Samuel J. May, Some Recollections of our Anti-Slavery Conflict, pp.
At the annual meeting of the American Antislavery Society in May, 1835, I
was sitting upon the platform of the Houston Street Presbyterian Church in
New York, when I was surprised to see a gentleman enter and take his seat
who, I knew, was a partner in one of the most prominent mercantile houses
in the city. He had not been seated long before he beckoned me to meet him
at the door. I did so. "Please walk out with me, sir," said he; "I have something
of great importance to communicate." When we had reached the sidewalk he
said, with considerable emotion and emphasis, "Mr. May, we are not such fools
as not to know that slavery is a great evil, a great wrong. But it was consented
to by the founders of our Republic. It was provided for in the Constitution
of our Union. A great portion of the property of the Southerners is invested
under its sanction; and the business of the North, as well as the South,
has become adjusted to it. There are millions upon millions of dollars due
from Southerners to the merchants and mechanics of this city alone, the payment
of which would be jeopardized by any rupture between the North and the South.

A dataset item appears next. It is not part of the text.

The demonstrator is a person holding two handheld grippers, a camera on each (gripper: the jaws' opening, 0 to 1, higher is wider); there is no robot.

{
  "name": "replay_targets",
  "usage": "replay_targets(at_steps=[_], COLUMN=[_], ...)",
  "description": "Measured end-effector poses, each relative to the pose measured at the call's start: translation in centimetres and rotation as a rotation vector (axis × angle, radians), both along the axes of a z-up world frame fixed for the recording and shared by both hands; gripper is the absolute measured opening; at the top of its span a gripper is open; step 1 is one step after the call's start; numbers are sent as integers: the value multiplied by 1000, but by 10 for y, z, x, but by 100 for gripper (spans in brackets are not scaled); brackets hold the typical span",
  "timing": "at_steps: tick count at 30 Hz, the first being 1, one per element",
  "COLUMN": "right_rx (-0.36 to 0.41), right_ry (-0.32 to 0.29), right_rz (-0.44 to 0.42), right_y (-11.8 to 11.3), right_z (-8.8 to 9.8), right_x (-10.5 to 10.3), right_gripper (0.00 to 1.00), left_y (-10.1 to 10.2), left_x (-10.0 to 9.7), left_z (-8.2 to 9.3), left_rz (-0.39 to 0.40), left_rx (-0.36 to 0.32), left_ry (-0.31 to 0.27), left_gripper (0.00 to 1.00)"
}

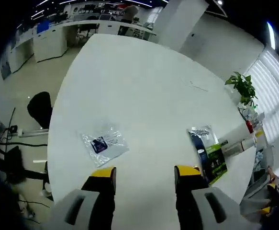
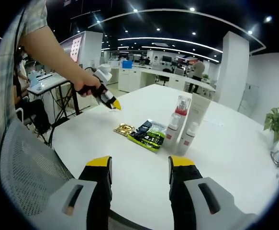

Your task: Arrange the skincare products in the storage area until every visible bottle or jar stands upright without overlapping.

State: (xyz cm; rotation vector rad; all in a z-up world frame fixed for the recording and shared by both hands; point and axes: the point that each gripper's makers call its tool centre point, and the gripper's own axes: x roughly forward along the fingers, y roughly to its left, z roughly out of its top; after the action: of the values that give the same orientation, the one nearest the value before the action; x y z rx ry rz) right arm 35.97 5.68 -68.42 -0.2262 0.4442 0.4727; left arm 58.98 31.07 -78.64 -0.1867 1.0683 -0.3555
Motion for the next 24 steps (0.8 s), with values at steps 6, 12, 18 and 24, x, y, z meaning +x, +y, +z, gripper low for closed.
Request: replay_targets(at_steps=[6,12,18,24], right_rx=[-11,-17,-28,-37], right_ry=[5,26,32,47], right_rz=[7,7,12,16], right_y=[0,-1,-1,-1], right_z=[-1,-7,-8,-11], right_x=[0,0,-1,-2], right_gripper=[42,42,39,39], left_y=[12,16,13,20], left_x=[13,28,40,47], left_z=[-11,-23,-24,-26], left_rz=[49,142,138,130], left_rx=[44,87,130,170], left_ry=[1,-13,-55,-76], left_gripper=[61,62,58,48])
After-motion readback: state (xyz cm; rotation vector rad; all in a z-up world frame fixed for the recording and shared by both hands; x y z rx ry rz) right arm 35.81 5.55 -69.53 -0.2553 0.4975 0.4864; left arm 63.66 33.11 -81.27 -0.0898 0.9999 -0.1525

We cannot afford, sir, to let you and your associates succeed in your endeavor
to overthrow slavery. It is not a matter of principle with us. It is a matter
of business necessity. We cannot afford to let you succeed. And I have called
you out to let you know, and to let your fellow-laborers know, that we do
not mean to allow you to succeed. We mean, sir," said he, with increased
emphasis,--"we mean, sir, to put you Abolitionists down,--by fair means if
we can, by foul means it we must."
After a minute's pause I replied: "Then, sir, the gain of gold must be better
than that of godliness. Error must be mightier than truth; wrong stronger
than right. The Devil must preside over the affairs of the universe, and
not God. Now, sir, I believe neither of these propositions. If holding men
in slavery be wrong, it will be abolished. We shall succeed, your pecuniary
interests to the contrary notwithstanding." He turned hastily away; but he
has lived long enough to find that he was mistaken, and to rejoice in the
abolition of slavery.
Some Recollections of our Antislavery Conflict, by Samuel J. May,
Fields, Osgood and Co., Boston, 1869.